Jobsite finishing projects have always been problematic. It’s so much easier to get good results in your shop-based spray booth. Don’t you wish you could take the spray booth to the job site? With a new product from The PaintLine, you can.
 
The PaintLine’s Portable Jobsite Spray Booth (PJSB) is designed to be a reusable, easily transportable finishing alternative to a conventional spray booth, complete with filtered air evacuation. It features an easy-to-assemble frame, disposable plastic liners, and canvas carry bags to transport the system.
 
The base of the booth is made up of four aluminum extrusions that connect with welded steel corners. There are provisions for six vertical posts, which assemble like tent poles with internal shock cords. 

Setting it up

Assembling the PJSB for the first time is a little like setting up a camping tent for the first time. 
 
Carefully following the instructions and taking my time, it took about 45 minutes the first time to assemble the booth itself and another 15 minutes to attach the blower. 
 
I suspect that after I’ve done it a few times, I’d probably cut those times in half.
 
The base of the booth is made up of four aluminum extrusions that connect with welded steel corners.
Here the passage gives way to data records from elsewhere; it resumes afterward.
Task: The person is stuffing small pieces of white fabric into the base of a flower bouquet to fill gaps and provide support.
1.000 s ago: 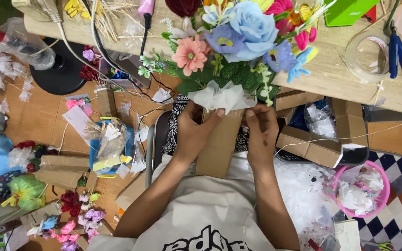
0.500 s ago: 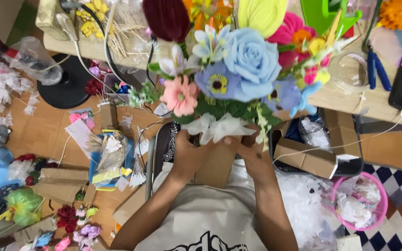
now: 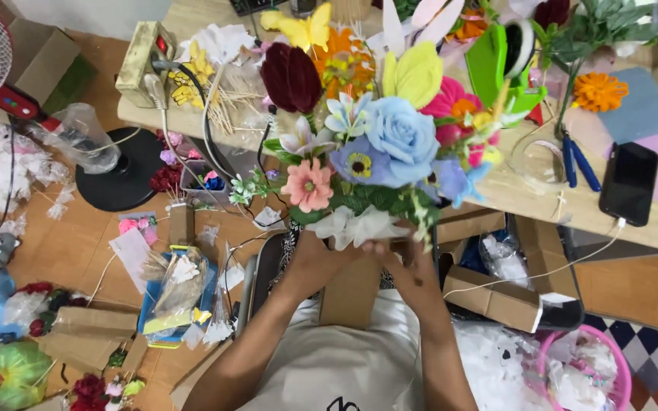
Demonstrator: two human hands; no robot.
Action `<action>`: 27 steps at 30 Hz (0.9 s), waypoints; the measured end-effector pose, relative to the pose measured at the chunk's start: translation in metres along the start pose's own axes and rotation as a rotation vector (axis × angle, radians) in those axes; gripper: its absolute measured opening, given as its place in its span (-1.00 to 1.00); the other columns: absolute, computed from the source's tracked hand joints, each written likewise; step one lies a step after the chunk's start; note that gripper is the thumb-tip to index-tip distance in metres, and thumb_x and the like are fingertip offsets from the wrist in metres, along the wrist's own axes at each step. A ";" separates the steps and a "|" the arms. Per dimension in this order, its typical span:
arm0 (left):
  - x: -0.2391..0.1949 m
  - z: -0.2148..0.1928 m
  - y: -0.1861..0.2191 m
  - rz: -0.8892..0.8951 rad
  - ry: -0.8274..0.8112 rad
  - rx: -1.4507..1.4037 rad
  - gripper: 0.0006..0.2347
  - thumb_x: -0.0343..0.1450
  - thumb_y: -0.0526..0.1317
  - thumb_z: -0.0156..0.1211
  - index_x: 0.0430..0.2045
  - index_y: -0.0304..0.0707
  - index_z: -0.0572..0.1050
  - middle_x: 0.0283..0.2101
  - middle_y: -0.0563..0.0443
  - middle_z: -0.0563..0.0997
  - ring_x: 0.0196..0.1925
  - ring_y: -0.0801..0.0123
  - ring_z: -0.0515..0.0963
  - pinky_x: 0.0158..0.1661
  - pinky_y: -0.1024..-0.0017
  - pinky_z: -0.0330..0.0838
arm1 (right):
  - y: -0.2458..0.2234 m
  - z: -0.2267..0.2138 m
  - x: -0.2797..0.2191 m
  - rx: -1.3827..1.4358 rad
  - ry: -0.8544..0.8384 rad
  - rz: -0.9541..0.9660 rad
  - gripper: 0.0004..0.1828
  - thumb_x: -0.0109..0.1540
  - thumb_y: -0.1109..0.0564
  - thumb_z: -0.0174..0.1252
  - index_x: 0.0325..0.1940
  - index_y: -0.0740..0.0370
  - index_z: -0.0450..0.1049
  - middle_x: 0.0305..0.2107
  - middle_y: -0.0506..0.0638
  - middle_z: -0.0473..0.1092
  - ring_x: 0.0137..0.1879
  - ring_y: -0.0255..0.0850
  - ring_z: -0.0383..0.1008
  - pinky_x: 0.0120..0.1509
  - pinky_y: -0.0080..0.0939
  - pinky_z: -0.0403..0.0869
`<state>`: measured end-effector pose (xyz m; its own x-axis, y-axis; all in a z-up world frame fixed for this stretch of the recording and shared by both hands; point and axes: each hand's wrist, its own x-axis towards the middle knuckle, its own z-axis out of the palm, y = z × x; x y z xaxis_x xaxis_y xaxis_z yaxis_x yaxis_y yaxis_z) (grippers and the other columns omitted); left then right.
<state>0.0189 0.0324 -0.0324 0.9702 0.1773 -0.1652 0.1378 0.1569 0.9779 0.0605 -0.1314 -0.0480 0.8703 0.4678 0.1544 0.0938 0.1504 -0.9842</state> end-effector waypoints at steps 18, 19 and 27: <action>0.013 -0.005 -0.064 0.249 0.008 -0.056 -0.49 0.34 -0.45 0.20 0.26 -0.54 0.36 0.23 -0.36 0.49 0.18 0.12 0.43 0.20 -0.04 0.39 | -0.011 0.024 -0.014 -1.041 0.339 -0.883 -0.93 0.19 0.21 0.36 -0.38 0.08 0.63 -0.49 -0.14 0.28 -0.53 -0.30 0.13 -0.32 -0.28 0.29; 0.015 -0.004 -0.073 0.239 0.009 -0.129 -0.53 0.35 -0.42 0.28 0.20 -0.54 0.41 0.12 -0.35 0.55 0.09 0.22 0.43 0.14 0.03 0.41 | -0.002 0.022 -0.015 -0.995 0.383 -0.924 -0.90 0.09 0.22 0.40 -0.37 0.05 0.63 -0.44 -0.10 0.33 -0.46 -0.23 0.22 -0.27 -0.22 0.36; 0.000 0.008 -0.038 0.224 -0.009 -0.159 -0.60 0.36 -0.35 0.36 0.11 -0.46 0.50 -0.01 -0.27 0.63 -0.03 0.28 0.47 0.06 0.05 0.46 | -0.041 0.020 -0.006 -0.822 0.399 -0.689 -0.70 0.16 0.34 0.44 -0.07 0.32 0.53 -0.20 0.07 0.27 -0.23 -0.02 0.40 -0.23 -0.12 0.52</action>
<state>0.0157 0.0189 -0.0687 0.9748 0.2162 0.0545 -0.1125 0.2657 0.9575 0.0418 -0.1224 -0.0068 0.5886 0.1748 0.7893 0.7706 -0.4164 -0.4825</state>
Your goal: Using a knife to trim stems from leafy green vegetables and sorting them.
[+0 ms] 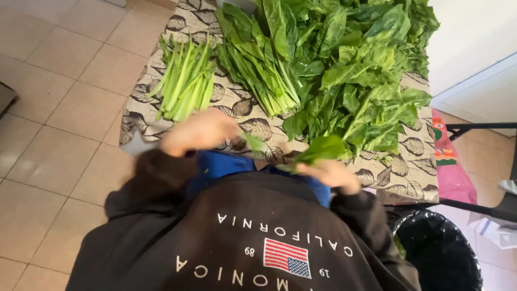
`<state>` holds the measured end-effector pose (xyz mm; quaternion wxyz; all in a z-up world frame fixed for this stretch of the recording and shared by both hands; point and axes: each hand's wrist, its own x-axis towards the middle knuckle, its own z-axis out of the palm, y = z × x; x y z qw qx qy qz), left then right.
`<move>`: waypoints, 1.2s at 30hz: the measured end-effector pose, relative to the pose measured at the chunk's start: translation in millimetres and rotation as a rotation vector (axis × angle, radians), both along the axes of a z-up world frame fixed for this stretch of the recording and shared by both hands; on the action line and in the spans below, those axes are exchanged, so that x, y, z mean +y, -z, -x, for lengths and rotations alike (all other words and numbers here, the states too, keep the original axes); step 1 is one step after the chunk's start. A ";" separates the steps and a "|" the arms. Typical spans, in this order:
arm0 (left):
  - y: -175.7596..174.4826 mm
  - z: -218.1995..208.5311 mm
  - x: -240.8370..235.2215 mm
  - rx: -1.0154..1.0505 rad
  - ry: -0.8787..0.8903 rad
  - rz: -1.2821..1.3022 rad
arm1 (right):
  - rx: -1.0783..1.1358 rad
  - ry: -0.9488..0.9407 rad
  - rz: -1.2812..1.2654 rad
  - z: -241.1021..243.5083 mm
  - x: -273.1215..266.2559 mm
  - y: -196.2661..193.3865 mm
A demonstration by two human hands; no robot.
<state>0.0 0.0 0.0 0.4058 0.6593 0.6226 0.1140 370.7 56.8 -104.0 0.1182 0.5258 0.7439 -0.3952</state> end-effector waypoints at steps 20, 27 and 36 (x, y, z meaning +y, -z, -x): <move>0.3 -32.0 9.1 -0.344 -0.108 -0.556 | 0.278 0.015 -1.242 36.4 53.2 -93.9; -3.2 -49.4 13.0 -0.145 0.099 -0.454 | 0.125 -0.490 -1.422 51.9 54.8 -56.9; 4.5 -46.8 12.4 -0.098 0.172 -0.282 | 0.334 -0.829 -1.245 49.1 35.3 -62.0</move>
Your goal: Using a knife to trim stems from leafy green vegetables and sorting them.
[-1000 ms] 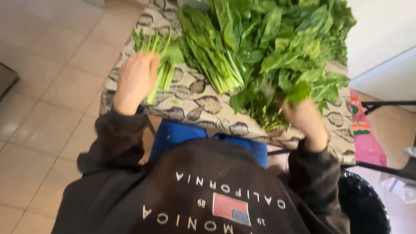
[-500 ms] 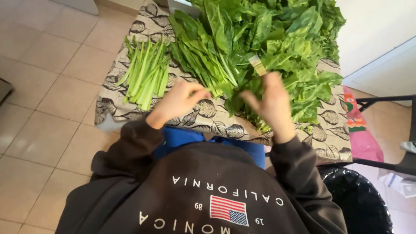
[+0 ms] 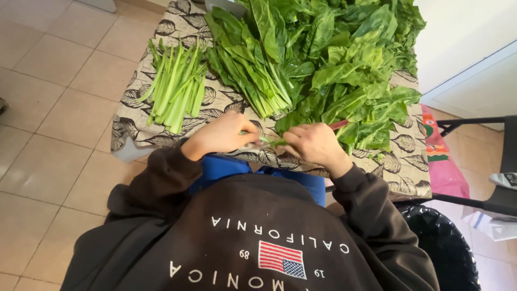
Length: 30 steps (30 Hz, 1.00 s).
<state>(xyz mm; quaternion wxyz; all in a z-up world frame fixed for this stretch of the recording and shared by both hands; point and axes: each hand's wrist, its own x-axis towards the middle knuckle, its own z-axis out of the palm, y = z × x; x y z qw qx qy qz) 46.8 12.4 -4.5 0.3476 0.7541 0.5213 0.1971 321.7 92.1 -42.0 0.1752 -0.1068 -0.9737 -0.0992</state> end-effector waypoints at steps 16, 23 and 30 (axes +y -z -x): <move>66.5 97.1 27.8 0.672 -0.626 -0.529 | 0.141 0.965 -0.058 -65.9 110.9 -13.4; 28.4 75.3 19.5 0.487 -0.519 -0.515 | 0.068 0.737 0.370 54.3 68.9 38.3; 24.0 8.6 2.3 -0.355 -0.162 -0.136 | 0.411 0.640 0.495 50.6 73.7 44.7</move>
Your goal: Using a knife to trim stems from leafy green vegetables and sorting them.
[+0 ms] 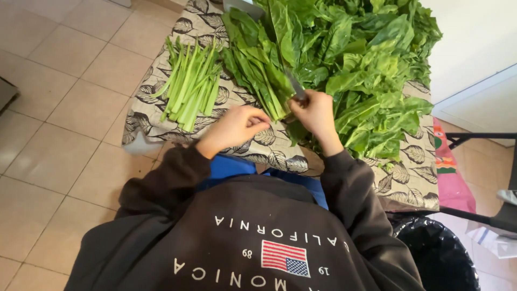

There are provisions for six vertical posts, which assemble like tent poles with internal shock cords. 
 
The top and cross poles, which join to the vertical poles with a clever system of powerful magnetic connections. 
 
Once you have the base and poles set up, you unfold the plastic liner and slide it over the poles one at a time, following locator labels on the liner. The liner is a big five-sided box with tubes built into it to take the poles and posts.
 
After the liner comes the top and cross poles, which join to the vertical poles with a clever system of powerful magnetic connections. It’s surprisingly sturdy even though there is no mechanical connection.
 
The filtered vent and blower attach easily to the plastic liner to provide full ventilation.

Adding the blower

You can buy just the basic booth, but it is so much better with a filtered blower system. 
 
To attach that, you first bolt in a vent flange to the frame extrusion and next attach a mating filter housing using a magnetic seal on the inside of the plastic. Then, you cut a hole in the plastic and clip in the filter material.
 
Finally, you attach the blower and ducting on the outside. 
 
All packed up, the entire kit, including liners, frame, vent, blower, and ducting, makes for a relatively compact and easily portable package.
 
The blower has carry handles, and the ducting collapses into itself with exterior handles for transport and storage. Similarly all the poles, posts, extrusions, corners, and three plastic liners fit in a neat canvas storage bag for transport.
 
Because the walls are plastic, there are warnings to not use the PJSB for solvent-based combustible finishes, but for water-based finishes, it seems like an amazing solution to jobsite finishing challenges. You can learn more at thepaintline.com.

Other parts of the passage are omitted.